• **Activity**
Where the string "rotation" occurs in the material below, report the whole line.

• **Dataset section**
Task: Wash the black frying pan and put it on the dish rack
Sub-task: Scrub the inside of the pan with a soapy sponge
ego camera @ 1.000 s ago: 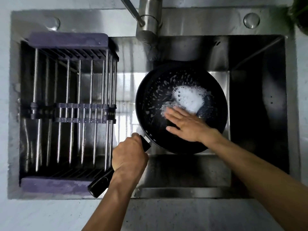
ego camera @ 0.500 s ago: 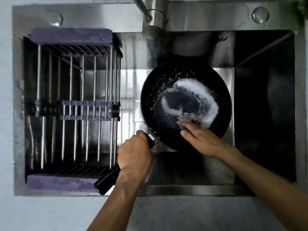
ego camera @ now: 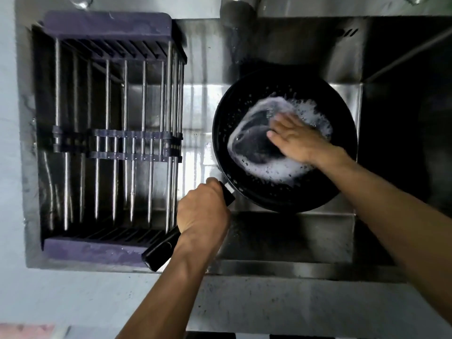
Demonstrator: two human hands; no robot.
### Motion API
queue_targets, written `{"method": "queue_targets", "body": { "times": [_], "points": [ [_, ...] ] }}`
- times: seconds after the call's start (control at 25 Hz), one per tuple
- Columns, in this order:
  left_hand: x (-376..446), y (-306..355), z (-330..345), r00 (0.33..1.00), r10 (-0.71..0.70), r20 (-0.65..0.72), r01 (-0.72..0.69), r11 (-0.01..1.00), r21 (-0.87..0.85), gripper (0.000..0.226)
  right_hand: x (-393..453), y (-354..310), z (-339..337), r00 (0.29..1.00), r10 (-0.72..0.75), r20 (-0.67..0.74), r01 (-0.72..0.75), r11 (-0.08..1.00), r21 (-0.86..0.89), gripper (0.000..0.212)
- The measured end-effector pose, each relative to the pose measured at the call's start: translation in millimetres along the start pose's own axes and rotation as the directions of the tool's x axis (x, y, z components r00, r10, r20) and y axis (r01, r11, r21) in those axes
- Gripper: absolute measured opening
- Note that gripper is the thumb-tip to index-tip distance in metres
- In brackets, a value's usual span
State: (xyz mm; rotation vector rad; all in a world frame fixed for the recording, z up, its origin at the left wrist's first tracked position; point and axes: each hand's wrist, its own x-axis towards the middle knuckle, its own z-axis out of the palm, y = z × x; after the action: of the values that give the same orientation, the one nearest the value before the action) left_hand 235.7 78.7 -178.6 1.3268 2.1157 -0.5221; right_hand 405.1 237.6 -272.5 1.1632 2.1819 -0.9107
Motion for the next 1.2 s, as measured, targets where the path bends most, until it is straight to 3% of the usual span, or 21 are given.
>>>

• **Task output**
- The measured end-effector pose, each relative to the pose measured at the call's start: translation in millimetres along the start pose's own axes and rotation as the directions of the tool's x axis (x, y, z components r00, r10, r20) and y axis (r01, r11, r21) in those axes
State: (xyz mm; rotation vector rad; all in a world frame fixed for the recording, z up, its origin at the left wrist's first tracked position; point and axes: each hand's wrist, its own x-axis towards the middle knuckle, its own z-axis out of the palm, y = z × x; after the action: of the values that give the same orientation, the one nearest the value before the action) left_hand 235.7 78.7 -178.6 1.3268 2.1157 -0.5221; right_hand 405.1 237.6 -272.5 1.1632 2.1819 -0.9107

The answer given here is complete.